Growing up surrounded by the social and psychological pathologies that colonization unfailingly trails in its wake, Indigenous Australian children witness daily the suffering of an adult population ravaged by entrenched poverty, inadequate housing, high-unemployment, mental health problems, high morbidity, familial violence, elevated early mortality and suicide rates, and widespread addiction to alcohol and drugs (Rowley 1970; Stanner 1979; Lavarch 1997; Sizer and Smeerdijk 2017). The chances of these children enjoying the health and well-being typical of their non-Indigenous counterparts are, thus, from the outset, exceedingly slim.  

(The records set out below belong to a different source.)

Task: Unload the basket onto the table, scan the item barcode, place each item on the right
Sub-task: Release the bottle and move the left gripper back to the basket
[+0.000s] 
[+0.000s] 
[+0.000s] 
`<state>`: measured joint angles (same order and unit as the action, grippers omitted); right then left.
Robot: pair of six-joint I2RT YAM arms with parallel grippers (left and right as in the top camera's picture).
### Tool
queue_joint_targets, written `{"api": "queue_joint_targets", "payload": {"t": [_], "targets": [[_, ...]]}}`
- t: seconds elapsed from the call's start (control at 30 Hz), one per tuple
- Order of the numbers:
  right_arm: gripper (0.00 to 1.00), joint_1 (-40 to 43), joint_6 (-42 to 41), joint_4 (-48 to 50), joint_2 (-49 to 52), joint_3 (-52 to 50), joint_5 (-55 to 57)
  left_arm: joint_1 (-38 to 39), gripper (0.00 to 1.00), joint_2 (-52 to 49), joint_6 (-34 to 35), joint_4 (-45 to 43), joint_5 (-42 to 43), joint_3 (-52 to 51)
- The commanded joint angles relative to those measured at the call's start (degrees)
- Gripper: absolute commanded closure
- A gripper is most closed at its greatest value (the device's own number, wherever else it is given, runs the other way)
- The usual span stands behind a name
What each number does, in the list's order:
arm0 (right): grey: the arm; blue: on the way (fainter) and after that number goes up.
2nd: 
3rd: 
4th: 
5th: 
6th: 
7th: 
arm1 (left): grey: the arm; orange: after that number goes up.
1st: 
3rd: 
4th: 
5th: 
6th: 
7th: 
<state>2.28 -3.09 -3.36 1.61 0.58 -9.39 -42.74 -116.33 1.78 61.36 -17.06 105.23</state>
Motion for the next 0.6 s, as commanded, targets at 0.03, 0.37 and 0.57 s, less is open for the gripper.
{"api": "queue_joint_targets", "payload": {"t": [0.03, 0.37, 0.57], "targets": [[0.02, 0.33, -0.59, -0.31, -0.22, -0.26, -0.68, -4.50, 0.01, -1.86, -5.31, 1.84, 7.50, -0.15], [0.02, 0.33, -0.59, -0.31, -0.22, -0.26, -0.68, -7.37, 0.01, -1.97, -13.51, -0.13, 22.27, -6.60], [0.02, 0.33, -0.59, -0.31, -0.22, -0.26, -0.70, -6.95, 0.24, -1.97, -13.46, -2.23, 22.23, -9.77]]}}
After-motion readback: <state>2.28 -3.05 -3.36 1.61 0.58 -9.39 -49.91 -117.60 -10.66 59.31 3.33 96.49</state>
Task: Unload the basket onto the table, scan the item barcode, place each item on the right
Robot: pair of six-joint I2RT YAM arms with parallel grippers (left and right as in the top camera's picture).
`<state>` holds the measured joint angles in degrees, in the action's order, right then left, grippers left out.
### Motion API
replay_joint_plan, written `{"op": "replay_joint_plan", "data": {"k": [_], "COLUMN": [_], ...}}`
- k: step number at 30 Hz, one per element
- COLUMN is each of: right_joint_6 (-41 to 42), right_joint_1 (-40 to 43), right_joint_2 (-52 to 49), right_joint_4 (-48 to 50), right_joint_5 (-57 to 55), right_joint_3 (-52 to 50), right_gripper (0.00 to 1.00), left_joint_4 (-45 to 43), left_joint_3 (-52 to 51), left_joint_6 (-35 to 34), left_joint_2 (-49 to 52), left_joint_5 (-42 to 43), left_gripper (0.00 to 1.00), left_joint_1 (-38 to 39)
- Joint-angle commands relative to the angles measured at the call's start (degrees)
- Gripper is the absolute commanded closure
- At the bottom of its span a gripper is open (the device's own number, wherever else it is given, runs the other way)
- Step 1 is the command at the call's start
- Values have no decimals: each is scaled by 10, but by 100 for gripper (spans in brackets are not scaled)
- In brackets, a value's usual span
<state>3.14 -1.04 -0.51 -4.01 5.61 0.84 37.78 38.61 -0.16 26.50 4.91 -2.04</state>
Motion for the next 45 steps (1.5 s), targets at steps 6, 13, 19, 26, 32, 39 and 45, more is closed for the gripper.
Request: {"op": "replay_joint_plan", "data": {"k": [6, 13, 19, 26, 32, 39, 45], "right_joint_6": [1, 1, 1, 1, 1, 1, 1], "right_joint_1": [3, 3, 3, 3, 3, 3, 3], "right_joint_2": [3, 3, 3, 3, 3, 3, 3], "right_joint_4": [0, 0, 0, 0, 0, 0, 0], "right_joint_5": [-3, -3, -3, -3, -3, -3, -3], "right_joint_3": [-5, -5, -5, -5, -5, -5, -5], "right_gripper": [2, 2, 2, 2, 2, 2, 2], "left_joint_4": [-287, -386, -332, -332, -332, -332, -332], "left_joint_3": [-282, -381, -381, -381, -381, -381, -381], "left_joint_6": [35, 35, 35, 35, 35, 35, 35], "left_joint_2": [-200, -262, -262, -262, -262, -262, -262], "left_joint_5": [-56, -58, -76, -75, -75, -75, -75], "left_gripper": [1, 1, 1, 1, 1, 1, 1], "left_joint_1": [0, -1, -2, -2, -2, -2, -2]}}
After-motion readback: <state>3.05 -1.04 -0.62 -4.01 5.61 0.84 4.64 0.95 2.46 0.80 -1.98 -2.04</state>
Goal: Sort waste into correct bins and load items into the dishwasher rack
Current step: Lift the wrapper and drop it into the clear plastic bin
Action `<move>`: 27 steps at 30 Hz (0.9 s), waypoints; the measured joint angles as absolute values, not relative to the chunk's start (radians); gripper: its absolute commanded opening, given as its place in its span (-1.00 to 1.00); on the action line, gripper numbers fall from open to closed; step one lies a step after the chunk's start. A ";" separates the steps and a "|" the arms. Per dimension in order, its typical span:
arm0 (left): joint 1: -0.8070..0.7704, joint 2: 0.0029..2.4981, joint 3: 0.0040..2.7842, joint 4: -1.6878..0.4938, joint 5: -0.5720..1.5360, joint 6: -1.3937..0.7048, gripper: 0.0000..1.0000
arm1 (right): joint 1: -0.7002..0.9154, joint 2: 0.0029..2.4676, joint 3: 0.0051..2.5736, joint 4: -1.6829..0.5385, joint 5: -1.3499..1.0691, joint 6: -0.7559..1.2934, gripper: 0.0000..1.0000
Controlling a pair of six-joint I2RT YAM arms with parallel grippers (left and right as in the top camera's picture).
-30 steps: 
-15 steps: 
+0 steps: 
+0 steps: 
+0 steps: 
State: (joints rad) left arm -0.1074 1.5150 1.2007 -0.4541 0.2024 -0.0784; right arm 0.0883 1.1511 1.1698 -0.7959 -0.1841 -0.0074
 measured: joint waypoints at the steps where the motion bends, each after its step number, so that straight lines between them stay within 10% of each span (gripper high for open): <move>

Two Prevalent Post-Colonial Health Problems of Consequence  

One of the numerous dramatic consequences of alcohol abuse that has plagued Indigenous Australian communities since colonization is the incidence of Fetal Alcohol Spectrum Disorder (FASD) among Indigenous children. One hundred times more likely to suffer from this incurable yet preventable condition than non-Indigenous children (Hayes et al. 2014), young Indigenous victims of the syndrome’s neurodevelopmental fallout are subject to “intellectual disability, cognitive impairment, learning difficulties, speech and language delay, behavioral and emotional problems” (367). Another health issue experienced by Indigenous Australian communities and closely tied to colonization is that of Otitis Media (OM). Believed to flourish in circumstances of poverty, malnutrition and overcrowded and unsanitary living conditions, OM is a disease, that is frequently associated with low-income countries. Yet, in Australia, a nation declared in 2018 to have the largest median wealth per adult (Research Institute 2018), Indigenous children “experience some of the highest rates [of OM] in the world” (DeLacey et al. 2020, 1). Since the psychosocial consequences of both FASD and OM include difficulties with attention, communication, behavior, relationships and low self-esteem (Hogan et al. 2014, 2), both conditions typically give rise to behavioral problems that psychologists see as determinants of the victims’ drift into petty criminality (Sizer and Smeerdijk 2017; Bower et al. 2018; Cunneen 2017).  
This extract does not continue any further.